La noche había caído sobre ellos como un manto demasiado pesado para sacudir. Después de enfrentar a Aether’manul, todo parecía más frágil: los árboles, el fuego, incluso el suelo bajo sus pies. Como si el mundo temiera respirar muy fuerte, no fuera a romperse.
Alen estaba de pie junto al fuego, mirando la aguja dorada que había obtenido. La giraba lentamente entre los dedos, mientras el reflejo danzaba con las llamas.
—Tiene un poder… que no entiendo —dijo en voz baja, más para sí mismo que para alguien más.
—Entonces no la uses —respondió Eleira, desde el otro lado del claro.
Él no la había escuchado acercarse. Caminaba descalza, sin su armadura, con solo una capa liviana sobre los hombros. Su lanza descansaba contra un tronco. Por primera vez en días, parecía haberse permitido ser algo más que una guerrera.
—Las cosas más peligrosas —continuó ella— no son las que sangran. Son las que prometen ser útiles cuando estás desesperado.
Alen no contestó de inmediato. Guardó la aguja en una pequeña bolsa de cuero atada a su cinturón y se sentó frente al fuego. Ella se le unió, sin hablar. Ambos miraban las llamas, como si esperaran que ellas dijeran lo que no se atrevían a pronunciar.
—Cuando la bestia me atrapó… —empezó él—, me vi en mil versiones de mí mismo. Algunos eran monstruos. Otros eran niños. Uno estaba solo… en una celda, llorando por algo que ya no recordaba. Pero lo peor… fue ver una imagen donde no estabas tú.
Eleira lo miró, sorprendida. Sus labios se entreabrieron, pero no dijo nada. Solo esperó.
—Me di cuenta —continuó Alen— de que no me aterra morir. Ni siquiera perder el control. Me aterra que un día las voces me quiten todo… incluso lo que siento por ti.
El fuego crujió entre ellos. La noche se volvió más íntima. Eleira no retrocedió. Al contrario, acercó lentamente su mano y la posó sobre la de él, con firmeza.
—No soy una llama que las voces puedan apagar —dijo ella, con una voz suave pero decidida—. Estoy aquí, Alen. Y si un día olvidas quién eres, yo… te recordaré por los dos.
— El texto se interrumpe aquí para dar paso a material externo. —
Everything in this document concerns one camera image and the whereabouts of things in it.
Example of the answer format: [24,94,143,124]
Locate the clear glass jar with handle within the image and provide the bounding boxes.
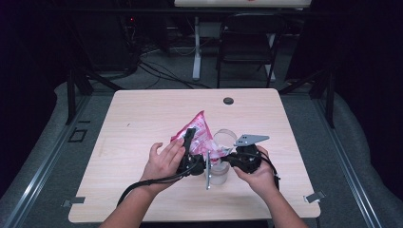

Él tragó saliva, la garganta apretada por una emoción que no entendía del todo. Nunca nadie había dicho algo así. Nunca nadie lo había mirado sin miedo.
—No sé cuánto de mí es real —susurró él, con voz quebrada—. A veces me siento como una casa construida con piezas robadas. Una puerta que no lleva a ningún sitio.
—Entonces deja que yo sea la ventana —dijo ella, con una pequeña sonrisa—. Aunque entres en la oscuridad, miraré hacia afuera por ti.
El silencio que siguió no fue incómodo. Fue denso, necesario. Como una verdad que por fin podía respirarse.
Eleira se acercó un poco más. No lo besó. No hizo falta. Apoyó su frente contra la de él. El contacto fue suficiente para que las voces dentro de Alen se callaran, una vez más.
Y en ese instante, no fue un devorador de almas.
No fue un arma.
No fue un peligro.
Solo fue un muchacho herido, sosteniéndose a algo más fuerte que la muerte:
una promesa silenciosa.
—No te soltaré —dijo ella, como un pacto sin firma.
Y esa noche, por primera vez en su vida, Alen durmió sin pesadillas.